Task instructions -
What you return must be the full data, repeated verbatim, with no pictures in it.

Provided entries -
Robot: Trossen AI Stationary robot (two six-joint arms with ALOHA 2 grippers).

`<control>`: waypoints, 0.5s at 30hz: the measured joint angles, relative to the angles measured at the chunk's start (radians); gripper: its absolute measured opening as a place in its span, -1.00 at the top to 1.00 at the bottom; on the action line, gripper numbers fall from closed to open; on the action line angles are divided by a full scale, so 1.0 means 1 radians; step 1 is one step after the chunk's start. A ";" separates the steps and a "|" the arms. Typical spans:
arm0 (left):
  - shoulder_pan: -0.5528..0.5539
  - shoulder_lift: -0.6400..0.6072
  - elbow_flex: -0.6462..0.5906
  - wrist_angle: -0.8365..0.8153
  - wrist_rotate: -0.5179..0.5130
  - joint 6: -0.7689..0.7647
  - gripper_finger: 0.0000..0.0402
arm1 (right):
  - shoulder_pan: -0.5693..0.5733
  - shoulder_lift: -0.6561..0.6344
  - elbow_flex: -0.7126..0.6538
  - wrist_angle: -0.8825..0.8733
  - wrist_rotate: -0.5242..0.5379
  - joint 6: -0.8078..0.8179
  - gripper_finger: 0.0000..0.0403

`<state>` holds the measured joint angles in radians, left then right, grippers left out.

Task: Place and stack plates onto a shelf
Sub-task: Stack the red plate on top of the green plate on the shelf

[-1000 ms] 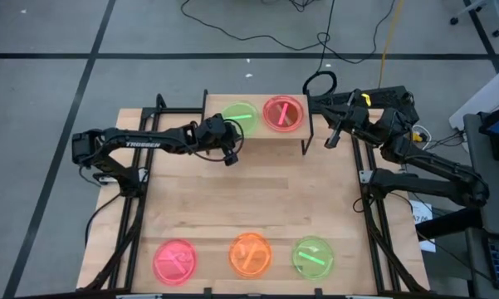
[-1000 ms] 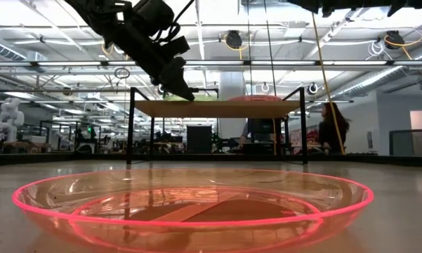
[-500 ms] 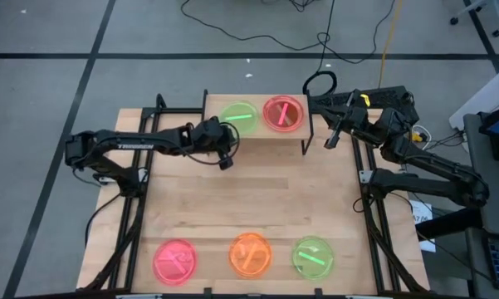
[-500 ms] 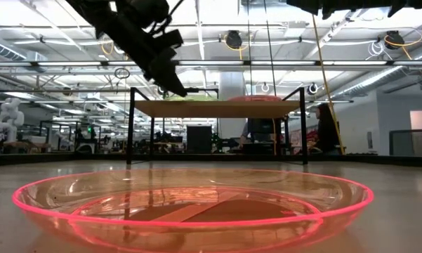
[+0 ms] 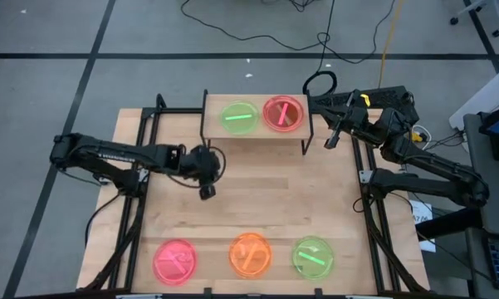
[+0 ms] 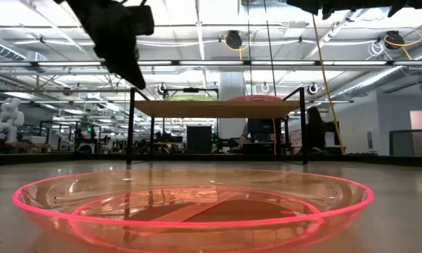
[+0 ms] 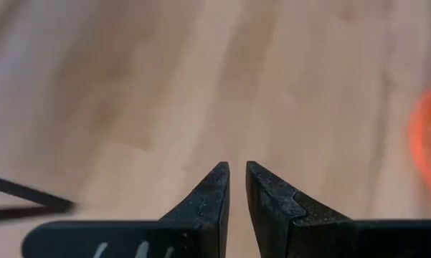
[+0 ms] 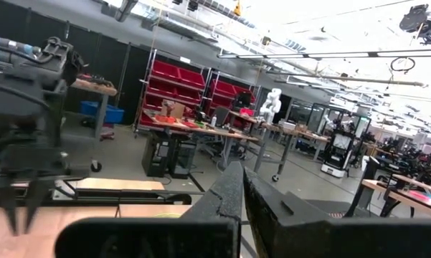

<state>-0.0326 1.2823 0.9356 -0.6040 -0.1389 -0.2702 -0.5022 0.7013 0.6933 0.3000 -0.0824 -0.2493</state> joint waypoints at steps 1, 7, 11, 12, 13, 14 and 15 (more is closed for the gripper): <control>-0.023 0.000 0.000 -0.016 0.003 -0.034 0.72 | 0.000 0.000 0.000 0.000 0.000 0.000 1.00; -0.156 0.000 0.000 -0.145 0.009 -0.194 0.72 | 0.000 0.000 0.000 -0.012 -0.001 0.001 1.00; -0.227 0.000 0.000 -0.220 0.047 -0.311 0.72 | 0.000 0.000 0.000 -0.015 -0.001 0.002 1.00; -0.240 0.000 -0.003 -0.220 0.057 -0.337 0.72 | 0.000 0.000 0.000 -0.015 -0.001 0.005 1.00; -0.251 0.000 -0.008 -0.215 0.067 -0.359 0.72 | 0.000 0.000 0.000 -0.015 -0.001 0.010 1.00; -0.262 -0.001 -0.014 -0.212 0.082 -0.382 0.72 | 0.000 0.000 0.000 -0.015 -0.001 0.017 1.00; -0.272 -0.001 -0.022 -0.213 0.099 -0.405 0.72 | 0.000 0.000 0.000 -0.015 -0.001 0.022 1.00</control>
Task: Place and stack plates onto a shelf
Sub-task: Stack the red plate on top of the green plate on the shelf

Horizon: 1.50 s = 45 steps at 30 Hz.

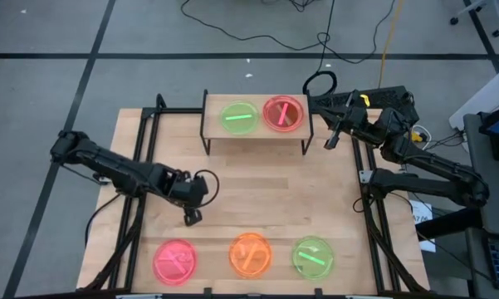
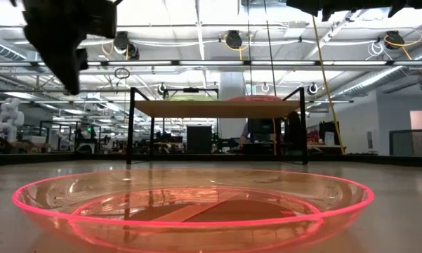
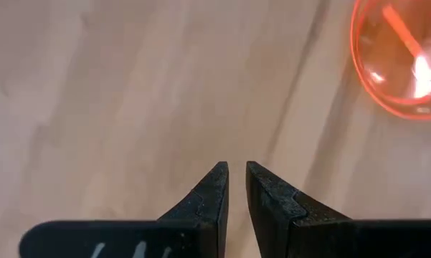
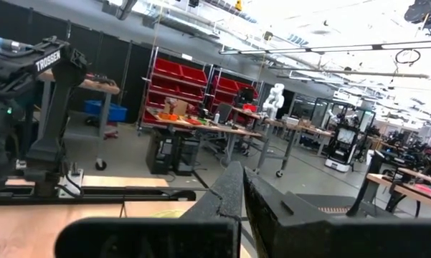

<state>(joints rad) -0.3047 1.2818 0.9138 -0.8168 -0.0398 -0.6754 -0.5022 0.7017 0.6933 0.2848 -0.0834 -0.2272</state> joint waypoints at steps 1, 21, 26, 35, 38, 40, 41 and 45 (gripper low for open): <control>-0.010 0.000 -0.008 -0.001 0.015 -0.024 0.72 | 0.000 0.000 0.000 0.000 0.000 0.003 1.00; -0.179 -0.089 -0.151 0.037 0.222 -0.182 0.72 | 0.000 0.000 0.000 -0.008 -0.030 0.014 1.00; -0.226 -0.072 -0.208 0.152 0.218 -0.234 0.72 | 0.000 0.000 0.000 -0.008 -0.030 0.014 1.00; -0.290 -0.071 -0.424 0.492 0.258 -0.360 0.72 | 0.000 0.000 0.000 -0.015 -0.053 0.015 1.00; -0.310 -0.071 -0.432 0.506 0.257 -0.343 0.72 | 0.000 0.000 0.000 -0.021 -0.052 0.015 1.00; -0.322 -0.071 -0.434 0.501 0.256 -0.325 0.72 | 0.000 0.000 0.000 -0.021 -0.052 0.015 1.00; -0.328 -0.071 -0.434 0.501 0.256 -0.318 0.72 | 0.000 0.000 0.000 -0.021 -0.052 0.015 1.00; -0.346 -0.071 -0.434 0.496 0.230 -0.309 0.72 | 0.000 0.000 0.000 -0.021 -0.052 0.015 1.00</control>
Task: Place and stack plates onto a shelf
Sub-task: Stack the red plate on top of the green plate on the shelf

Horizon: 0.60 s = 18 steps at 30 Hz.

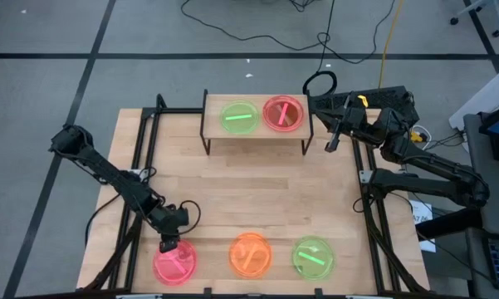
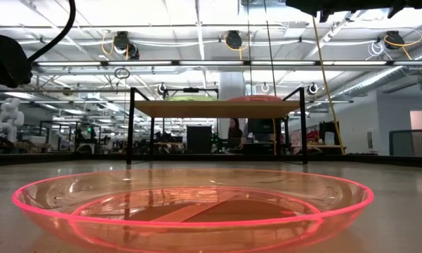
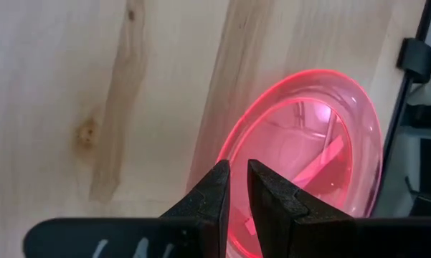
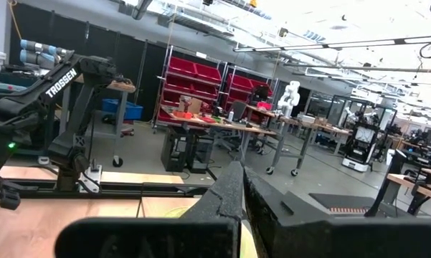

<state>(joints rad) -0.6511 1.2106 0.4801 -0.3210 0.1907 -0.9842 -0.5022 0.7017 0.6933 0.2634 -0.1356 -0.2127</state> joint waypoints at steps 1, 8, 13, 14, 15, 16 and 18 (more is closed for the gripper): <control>-0.004 0.000 0.000 0.000 -0.009 0.005 0.72 | 0.000 0.000 0.000 0.000 0.000 0.000 1.00; -0.006 0.077 0.000 0.035 -0.005 0.013 0.72 | 0.000 0.000 0.000 -0.007 0.000 0.000 1.00; -0.006 0.119 0.000 0.093 0.003 0.021 0.72 | 0.000 0.000 -0.021 0.022 0.000 0.000 1.00; -0.006 0.120 0.000 0.096 0.004 0.020 0.72 | 0.000 0.000 -0.032 0.036 0.000 0.000 1.00; -0.006 0.120 0.000 0.099 0.004 0.018 0.72 | 0.000 0.000 -0.043 0.053 0.000 0.000 1.00; -0.006 0.120 0.000 0.100 0.006 0.017 0.72 | 0.000 0.000 -0.055 0.070 0.001 0.000 1.00; -0.006 0.120 0.000 0.101 0.016 0.016 0.72 | 0.000 0.000 -0.075 0.104 0.001 0.000 1.00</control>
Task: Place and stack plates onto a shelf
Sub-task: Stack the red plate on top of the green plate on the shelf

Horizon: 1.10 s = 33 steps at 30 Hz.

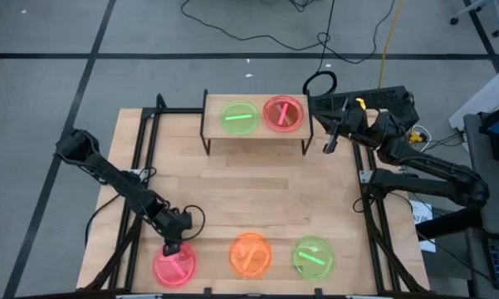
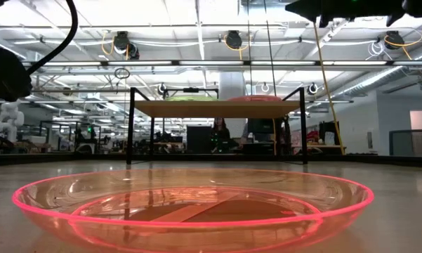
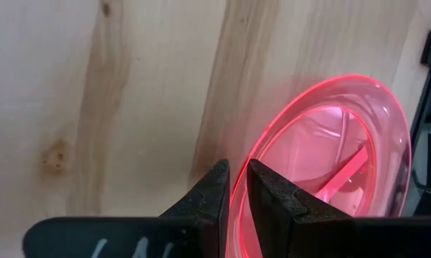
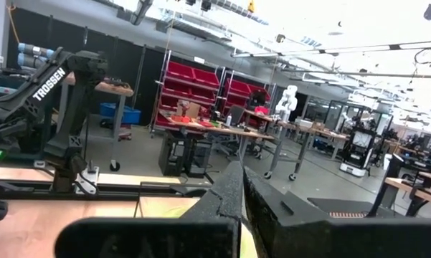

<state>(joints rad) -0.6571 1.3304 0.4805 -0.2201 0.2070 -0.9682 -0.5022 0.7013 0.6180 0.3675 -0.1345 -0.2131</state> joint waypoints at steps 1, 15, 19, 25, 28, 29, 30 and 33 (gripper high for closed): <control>0.000 0.000 0.000 0.001 0.008 -0.002 0.72 | 0.000 0.000 -0.011 0.019 0.000 0.000 1.00; 0.001 0.000 0.000 0.005 0.056 -0.003 0.98 | 0.000 0.000 -0.044 0.077 0.002 0.003 1.00; 0.018 -0.002 0.000 0.005 0.052 -0.004 0.99 | 0.000 0.000 -0.044 0.075 0.002 0.003 1.00; 0.085 -0.045 0.000 0.001 0.003 0.027 0.99 | 0.000 0.000 -0.044 0.074 0.002 0.005 1.00; 0.129 -0.093 0.000 -0.022 -0.016 0.053 0.99 | 0.000 0.000 -0.044 0.074 0.002 0.011 1.00; 0.144 -0.113 0.000 -0.038 -0.023 0.060 0.99 | 0.000 0.000 -0.044 0.073 0.002 0.011 1.00; 0.161 -0.134 0.000 -0.052 -0.026 0.068 0.99 | 0.000 0.000 -0.044 0.073 0.002 0.011 1.00; 0.207 -0.203 0.000 -0.080 -0.027 0.091 1.00 | 0.000 0.000 -0.044 0.073 0.002 0.011 1.00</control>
<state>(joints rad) -0.4505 1.1269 0.4808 -0.3004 0.1799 -0.8770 -0.5022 0.7013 0.5735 0.4400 -0.1326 -0.2021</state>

Exercise result -
Robot: Trossen AI Stationary robot (two six-joint arms with ALOHA 2 grippers).

`<control>`: waypoints, 0.5s at 30hz: the measured joint angles, relative to the angles measured at the chunk's start (radians); gripper: its absolute measured opening as a place in its span, -1.00 at the top to 1.00 at the bottom; on the action line, gripper numbers fall from closed to open; on the action line angles are divided by a full scale, so 1.0 means 1 radians; step 1 is one step after the chunk's start. A ";" separates the steps and a "|" the arms. Typical spans:
arm0 (left):
  - shoulder_pan: -0.5528..0.5539
  - shoulder_lift: -0.6400..0.6072
  - elbow_flex: -0.6462..0.5906
  - wrist_angle: -0.8365..0.8153
  - wrist_rotate: -0.5179..0.5130
  - joint 6: -0.7689..0.7647
  - gripper_finger: 0.0000..0.0402
arm1 (right):
  - shoulder_pan: -0.5693..0.5733
  - shoulder_lift: -0.6561..0.6344
  - elbow_flex: -0.7126..0.6538
  - wrist_angle: -0.8825..0.8733
  - wrist_rotate: -0.5242..0.5379
  - joint 6: -0.8078..0.8179
  - gripper_finger: 0.0000..0.0403

`<state>` holds the measured joint angles in radians, left then right, grippers left out.

Task: Place and stack plates onto a shelf
Sub-task: Stack the red plate on top of the green plate on the shelf

[-1000 ms] 
[-1000 ms] 
[-500 ms] 
[-500 ms] 
[+0 ms] 
[+0 ms] 
[+0 ms] 
[+0 ms] 

<state>-0.0326 1.2823 0.9356 -0.6040 -0.1389 -0.2702 -0.5022 0.7013 0.6933 0.3000 -0.0824 -0.2493</state> joint waypoints at steps 1, 7, 11, 12, 13, 14 and 15 (more is closed for the gripper): <control>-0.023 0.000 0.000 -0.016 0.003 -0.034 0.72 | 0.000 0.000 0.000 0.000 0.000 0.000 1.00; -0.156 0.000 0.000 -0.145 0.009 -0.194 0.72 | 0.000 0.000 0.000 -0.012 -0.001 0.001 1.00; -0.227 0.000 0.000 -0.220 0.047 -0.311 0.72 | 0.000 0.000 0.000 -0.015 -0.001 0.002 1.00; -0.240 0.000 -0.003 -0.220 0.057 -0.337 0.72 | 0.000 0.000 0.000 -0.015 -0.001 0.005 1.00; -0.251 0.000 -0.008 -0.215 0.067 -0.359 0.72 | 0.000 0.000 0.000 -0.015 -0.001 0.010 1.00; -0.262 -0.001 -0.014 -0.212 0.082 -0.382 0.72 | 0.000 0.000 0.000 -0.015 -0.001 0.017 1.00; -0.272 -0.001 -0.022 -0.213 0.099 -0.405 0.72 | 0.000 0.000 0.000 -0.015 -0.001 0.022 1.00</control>
Task: Place and stack plates onto a shelf
Sub-task: Stack the red plate on top of the green plate on the shelf

Horizon: 1.50 s = 45 steps at 30 Hz.


<state>(joints rad) -0.3047 1.2818 0.9138 -0.8168 -0.0398 -0.6754 -0.5022 0.7017 0.6933 0.2848 -0.0834 -0.2272</state> joint waypoints at steps 1, 21, 26, 35, 38, 40, 41 and 45 (gripper low for open): <control>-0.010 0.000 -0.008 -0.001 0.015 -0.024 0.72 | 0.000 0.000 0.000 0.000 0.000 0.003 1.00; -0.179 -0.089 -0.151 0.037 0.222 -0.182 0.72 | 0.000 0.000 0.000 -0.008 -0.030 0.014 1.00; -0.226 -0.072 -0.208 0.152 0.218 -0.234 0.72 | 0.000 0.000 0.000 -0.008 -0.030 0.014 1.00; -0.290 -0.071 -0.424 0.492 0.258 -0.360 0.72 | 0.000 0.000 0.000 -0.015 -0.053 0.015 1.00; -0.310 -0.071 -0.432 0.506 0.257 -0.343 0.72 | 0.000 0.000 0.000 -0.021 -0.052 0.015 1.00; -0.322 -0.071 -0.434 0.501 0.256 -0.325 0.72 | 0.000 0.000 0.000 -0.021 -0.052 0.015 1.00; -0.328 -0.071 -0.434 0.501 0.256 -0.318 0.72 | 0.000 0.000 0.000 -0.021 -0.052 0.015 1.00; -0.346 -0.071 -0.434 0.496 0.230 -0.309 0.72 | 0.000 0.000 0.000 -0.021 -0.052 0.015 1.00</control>
Task: Place and stack plates onto a shelf
Sub-task: Stack the red plate on top of the green plate on the shelf

Horizon: 0.60 s = 18 steps at 30 Hz.


<state>(joints rad) -0.6511 1.2106 0.4801 -0.3210 0.1907 -0.9842 -0.5022 0.7017 0.6933 0.2634 -0.1356 -0.2127</state> joint waypoints at steps 1, 8, 13, 14, 15, 16 and 18 (more is closed for the gripper): <control>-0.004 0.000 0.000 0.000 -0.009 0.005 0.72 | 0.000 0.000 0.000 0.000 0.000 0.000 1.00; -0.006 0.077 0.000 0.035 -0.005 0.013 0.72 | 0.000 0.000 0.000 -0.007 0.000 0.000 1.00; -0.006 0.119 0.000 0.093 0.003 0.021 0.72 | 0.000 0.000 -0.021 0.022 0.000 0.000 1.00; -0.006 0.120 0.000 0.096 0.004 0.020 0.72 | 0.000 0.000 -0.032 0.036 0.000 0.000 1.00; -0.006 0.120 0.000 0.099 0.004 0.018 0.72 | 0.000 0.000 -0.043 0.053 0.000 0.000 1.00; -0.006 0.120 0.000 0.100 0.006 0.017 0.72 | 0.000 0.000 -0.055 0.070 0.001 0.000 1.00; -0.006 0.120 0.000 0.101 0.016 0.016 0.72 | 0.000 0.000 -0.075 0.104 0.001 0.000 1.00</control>
Task: Place and stack plates onto a shelf
Sub-task: Stack the red plate on top of the green plate on the shelf

Horizon: 1.10 s = 33 steps at 30 Hz.


<state>(joints rad) -0.6571 1.3304 0.4805 -0.2201 0.2070 -0.9682 -0.5022 0.7013 0.6180 0.3675 -0.1345 -0.2131</state> joint waypoints at steps 1, 15, 19, 25, 28, 29, 30 and 33 (gripper high for closed): <control>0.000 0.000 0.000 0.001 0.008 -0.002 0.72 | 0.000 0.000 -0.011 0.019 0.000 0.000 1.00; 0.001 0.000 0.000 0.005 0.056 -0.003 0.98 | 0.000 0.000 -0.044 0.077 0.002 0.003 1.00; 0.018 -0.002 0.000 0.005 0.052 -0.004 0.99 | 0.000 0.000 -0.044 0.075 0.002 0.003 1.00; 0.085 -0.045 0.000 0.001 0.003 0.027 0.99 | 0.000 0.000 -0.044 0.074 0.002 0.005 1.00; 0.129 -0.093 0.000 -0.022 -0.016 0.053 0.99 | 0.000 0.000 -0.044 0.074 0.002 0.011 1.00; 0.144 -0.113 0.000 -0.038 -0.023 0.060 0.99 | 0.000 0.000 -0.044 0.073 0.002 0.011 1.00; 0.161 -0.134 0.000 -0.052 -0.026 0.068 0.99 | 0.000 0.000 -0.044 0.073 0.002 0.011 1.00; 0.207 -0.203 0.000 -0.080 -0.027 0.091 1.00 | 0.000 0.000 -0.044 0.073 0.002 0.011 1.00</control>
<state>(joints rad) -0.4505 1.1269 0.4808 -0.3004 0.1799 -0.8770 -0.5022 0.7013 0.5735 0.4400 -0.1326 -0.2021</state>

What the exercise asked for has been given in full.